The murderer 1935, p.3
The Murderer (1935), page 3
It was the person who had written the anonymous letter. And he hadn’t the faintest idea who it could be. He didn’t even know whether it was a man or a woman.
Whoever it was, he or she would instantly jump to conclusions on hearing of the double murder.
Who could it be? One of the members of the Billiard Club? Why not Neel? Neel could hardly fail to have known.
What had been occupying his thoughts so far? It was terrible to think he could overlook a question as important as that. Certainly Neel must have been aware of what was going on, since Alice had left each time the doctor went to Amsterdam. And she’d never breathed a word.
Obviously Alice must have paid her to keep her mouth shut…

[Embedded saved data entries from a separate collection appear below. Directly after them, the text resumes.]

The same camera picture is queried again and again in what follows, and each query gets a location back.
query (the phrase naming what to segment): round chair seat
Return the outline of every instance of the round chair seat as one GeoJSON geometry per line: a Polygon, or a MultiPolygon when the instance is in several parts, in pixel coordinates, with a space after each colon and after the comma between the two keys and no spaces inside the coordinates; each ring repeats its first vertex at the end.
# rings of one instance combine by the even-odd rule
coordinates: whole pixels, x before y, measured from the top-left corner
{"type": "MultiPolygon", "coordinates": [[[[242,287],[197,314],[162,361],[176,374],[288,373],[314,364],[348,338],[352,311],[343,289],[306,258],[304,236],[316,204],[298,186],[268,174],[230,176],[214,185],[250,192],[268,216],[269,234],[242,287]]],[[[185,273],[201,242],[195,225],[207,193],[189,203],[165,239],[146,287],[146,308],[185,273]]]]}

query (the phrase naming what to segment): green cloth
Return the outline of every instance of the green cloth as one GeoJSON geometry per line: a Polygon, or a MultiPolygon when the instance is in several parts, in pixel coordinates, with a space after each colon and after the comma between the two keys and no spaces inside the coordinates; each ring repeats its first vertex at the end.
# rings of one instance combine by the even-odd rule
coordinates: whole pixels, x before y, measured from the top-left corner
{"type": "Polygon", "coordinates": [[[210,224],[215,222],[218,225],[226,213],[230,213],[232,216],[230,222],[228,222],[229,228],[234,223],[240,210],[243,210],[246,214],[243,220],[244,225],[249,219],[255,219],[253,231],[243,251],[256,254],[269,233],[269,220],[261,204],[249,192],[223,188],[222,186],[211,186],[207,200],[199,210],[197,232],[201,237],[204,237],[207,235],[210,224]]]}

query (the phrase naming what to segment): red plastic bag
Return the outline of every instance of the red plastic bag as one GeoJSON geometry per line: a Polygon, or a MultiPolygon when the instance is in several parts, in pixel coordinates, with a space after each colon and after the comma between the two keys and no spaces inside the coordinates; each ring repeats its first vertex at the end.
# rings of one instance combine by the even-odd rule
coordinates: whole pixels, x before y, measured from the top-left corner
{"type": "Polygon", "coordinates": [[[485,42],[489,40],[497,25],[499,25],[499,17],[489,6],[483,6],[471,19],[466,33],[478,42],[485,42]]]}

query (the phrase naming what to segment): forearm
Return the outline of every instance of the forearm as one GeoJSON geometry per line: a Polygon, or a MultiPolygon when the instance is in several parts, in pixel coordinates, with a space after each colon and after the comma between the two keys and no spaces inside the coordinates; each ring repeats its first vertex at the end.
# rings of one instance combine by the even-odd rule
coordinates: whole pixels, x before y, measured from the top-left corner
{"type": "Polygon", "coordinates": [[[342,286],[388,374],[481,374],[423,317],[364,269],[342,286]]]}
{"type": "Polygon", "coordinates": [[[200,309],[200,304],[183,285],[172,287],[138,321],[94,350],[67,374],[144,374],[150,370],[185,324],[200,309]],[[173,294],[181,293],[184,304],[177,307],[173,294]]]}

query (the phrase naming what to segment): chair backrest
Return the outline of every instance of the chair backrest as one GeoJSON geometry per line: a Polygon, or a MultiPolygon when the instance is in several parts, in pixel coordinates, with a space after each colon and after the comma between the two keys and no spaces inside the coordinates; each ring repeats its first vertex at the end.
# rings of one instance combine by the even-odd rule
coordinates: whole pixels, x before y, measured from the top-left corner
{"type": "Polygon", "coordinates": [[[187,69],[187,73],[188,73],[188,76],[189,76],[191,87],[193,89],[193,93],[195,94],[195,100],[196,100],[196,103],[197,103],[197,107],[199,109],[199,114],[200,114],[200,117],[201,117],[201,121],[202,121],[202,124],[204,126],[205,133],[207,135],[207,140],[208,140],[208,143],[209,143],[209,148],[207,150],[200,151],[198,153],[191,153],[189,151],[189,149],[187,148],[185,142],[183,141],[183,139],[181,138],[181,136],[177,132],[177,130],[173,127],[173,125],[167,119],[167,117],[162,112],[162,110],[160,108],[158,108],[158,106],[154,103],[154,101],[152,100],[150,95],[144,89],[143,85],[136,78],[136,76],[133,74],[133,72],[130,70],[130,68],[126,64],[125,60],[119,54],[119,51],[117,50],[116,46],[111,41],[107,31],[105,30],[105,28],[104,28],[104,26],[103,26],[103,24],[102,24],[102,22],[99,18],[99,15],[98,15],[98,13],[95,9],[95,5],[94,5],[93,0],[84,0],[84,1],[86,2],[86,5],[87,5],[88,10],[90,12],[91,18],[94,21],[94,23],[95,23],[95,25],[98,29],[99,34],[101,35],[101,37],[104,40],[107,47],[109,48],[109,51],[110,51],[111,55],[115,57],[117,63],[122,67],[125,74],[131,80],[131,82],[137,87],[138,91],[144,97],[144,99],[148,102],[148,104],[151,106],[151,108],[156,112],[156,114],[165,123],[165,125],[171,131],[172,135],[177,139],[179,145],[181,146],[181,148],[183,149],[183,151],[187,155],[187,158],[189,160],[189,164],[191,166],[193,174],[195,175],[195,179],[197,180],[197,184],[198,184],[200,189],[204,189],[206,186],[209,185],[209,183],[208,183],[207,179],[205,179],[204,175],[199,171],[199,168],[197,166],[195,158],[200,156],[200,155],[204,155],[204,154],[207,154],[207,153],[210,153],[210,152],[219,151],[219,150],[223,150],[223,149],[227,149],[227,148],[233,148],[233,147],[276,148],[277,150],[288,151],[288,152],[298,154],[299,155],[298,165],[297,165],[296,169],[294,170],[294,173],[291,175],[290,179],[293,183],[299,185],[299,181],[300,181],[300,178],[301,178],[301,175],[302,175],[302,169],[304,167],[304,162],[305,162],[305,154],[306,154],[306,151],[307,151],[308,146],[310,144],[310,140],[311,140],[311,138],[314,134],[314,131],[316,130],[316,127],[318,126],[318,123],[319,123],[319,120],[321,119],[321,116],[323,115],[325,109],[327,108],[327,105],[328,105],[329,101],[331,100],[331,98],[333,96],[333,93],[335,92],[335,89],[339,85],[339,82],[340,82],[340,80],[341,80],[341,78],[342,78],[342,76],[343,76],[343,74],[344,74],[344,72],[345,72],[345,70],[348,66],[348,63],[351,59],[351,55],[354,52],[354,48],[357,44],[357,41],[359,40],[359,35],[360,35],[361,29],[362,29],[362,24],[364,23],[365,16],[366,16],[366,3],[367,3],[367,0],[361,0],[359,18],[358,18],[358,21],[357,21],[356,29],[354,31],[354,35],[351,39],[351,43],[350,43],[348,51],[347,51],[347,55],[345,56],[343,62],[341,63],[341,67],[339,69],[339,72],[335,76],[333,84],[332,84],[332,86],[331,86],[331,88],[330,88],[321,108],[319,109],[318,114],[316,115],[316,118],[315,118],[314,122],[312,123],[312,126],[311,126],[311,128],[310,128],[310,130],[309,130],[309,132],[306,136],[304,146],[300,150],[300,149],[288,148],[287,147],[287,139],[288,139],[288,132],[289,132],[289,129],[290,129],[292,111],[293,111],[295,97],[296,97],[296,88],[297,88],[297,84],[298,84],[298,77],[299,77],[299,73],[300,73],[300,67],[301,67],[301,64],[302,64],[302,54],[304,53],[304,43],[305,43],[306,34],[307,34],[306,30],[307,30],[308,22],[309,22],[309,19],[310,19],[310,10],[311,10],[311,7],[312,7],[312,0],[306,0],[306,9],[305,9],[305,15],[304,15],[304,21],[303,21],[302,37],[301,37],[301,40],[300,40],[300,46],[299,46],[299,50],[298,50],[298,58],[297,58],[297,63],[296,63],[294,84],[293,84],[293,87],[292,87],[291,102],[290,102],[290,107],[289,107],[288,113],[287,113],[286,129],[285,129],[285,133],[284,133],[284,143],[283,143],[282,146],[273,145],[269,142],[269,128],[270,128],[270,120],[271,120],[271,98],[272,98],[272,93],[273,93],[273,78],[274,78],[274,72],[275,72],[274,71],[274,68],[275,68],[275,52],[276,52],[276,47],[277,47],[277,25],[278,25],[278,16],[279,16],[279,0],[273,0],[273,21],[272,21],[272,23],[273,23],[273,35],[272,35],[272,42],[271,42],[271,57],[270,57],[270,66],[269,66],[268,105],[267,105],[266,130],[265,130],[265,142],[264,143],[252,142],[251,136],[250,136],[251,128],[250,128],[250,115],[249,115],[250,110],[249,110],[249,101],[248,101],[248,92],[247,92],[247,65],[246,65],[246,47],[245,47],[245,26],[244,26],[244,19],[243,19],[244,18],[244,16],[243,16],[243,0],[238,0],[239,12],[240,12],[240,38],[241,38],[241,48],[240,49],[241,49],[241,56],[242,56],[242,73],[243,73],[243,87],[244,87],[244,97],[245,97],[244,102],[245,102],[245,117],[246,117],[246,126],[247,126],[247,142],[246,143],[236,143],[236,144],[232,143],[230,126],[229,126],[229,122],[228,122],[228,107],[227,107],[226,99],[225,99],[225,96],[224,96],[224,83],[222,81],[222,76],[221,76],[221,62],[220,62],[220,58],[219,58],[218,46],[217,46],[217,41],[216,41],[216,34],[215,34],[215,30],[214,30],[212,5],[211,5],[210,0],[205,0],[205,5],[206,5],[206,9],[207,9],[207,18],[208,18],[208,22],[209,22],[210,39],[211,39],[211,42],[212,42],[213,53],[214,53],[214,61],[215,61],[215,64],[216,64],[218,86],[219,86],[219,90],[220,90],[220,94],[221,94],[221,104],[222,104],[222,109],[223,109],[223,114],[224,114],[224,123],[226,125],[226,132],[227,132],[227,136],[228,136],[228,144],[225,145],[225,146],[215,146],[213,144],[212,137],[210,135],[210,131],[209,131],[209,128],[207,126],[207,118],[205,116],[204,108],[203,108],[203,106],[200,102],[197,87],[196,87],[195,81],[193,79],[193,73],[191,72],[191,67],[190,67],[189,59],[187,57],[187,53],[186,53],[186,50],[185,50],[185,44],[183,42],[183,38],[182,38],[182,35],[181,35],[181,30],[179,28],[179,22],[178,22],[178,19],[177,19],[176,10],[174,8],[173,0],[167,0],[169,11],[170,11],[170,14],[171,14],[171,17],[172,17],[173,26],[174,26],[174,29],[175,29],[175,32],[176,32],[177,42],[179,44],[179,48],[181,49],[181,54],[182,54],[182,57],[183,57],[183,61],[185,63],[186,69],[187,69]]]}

He had forgotten all about the prescription. Looking up, he wondered for a second what the scabby child was doing standing there in front of him. Then, with an effort, he pulled himself together, wrote out the prescription, and opened the door to the next patient, an old man with intercostal neuralgia.
Suppose it was Neel who had written the anonymous letter…
He wasn’t mistaken: he had twenty-two patients during the morning. As usual, he interrupted his work at eleven for a cup of tea and a slice of bread.
It was served in the dining room, which smelled of polish, because it was the day for doing the floors. But he had no sooner drunk the tea down than he felt impelled to go into the kitchen.
“Is there anything you want?” asked Neel.
The strange thing was that he still desired her. All he could think of saying, however, was:
“Isn’t my wife back yet?”
“No, not yet… I thought she’d be back before now…”
His day’s work wouldn’t be over till five, when he’d be able to join his friends in the Onder den Linden. No doubt they’d talk of Schutter.
He had lunch alone, watching Neel in the mirror when she brought in the dishes.
“Did you like it last night?”
“Why do you ask me that?”
“Would you like to do it again?”
“You know very well we can’t. Not when Madame comes back… If she found out…”
Suppose they did put him in prison, what would that matter? He knew the examining magistrate, Anton Groven, who was also a member of the Billiard Club. A bad player, because he was terribly near-sighted. He would be on one side of the table, and Kuperus with his lawyer on the other. Would he call him Hans, or would he have to start all at once calling him Dr. Kuperus?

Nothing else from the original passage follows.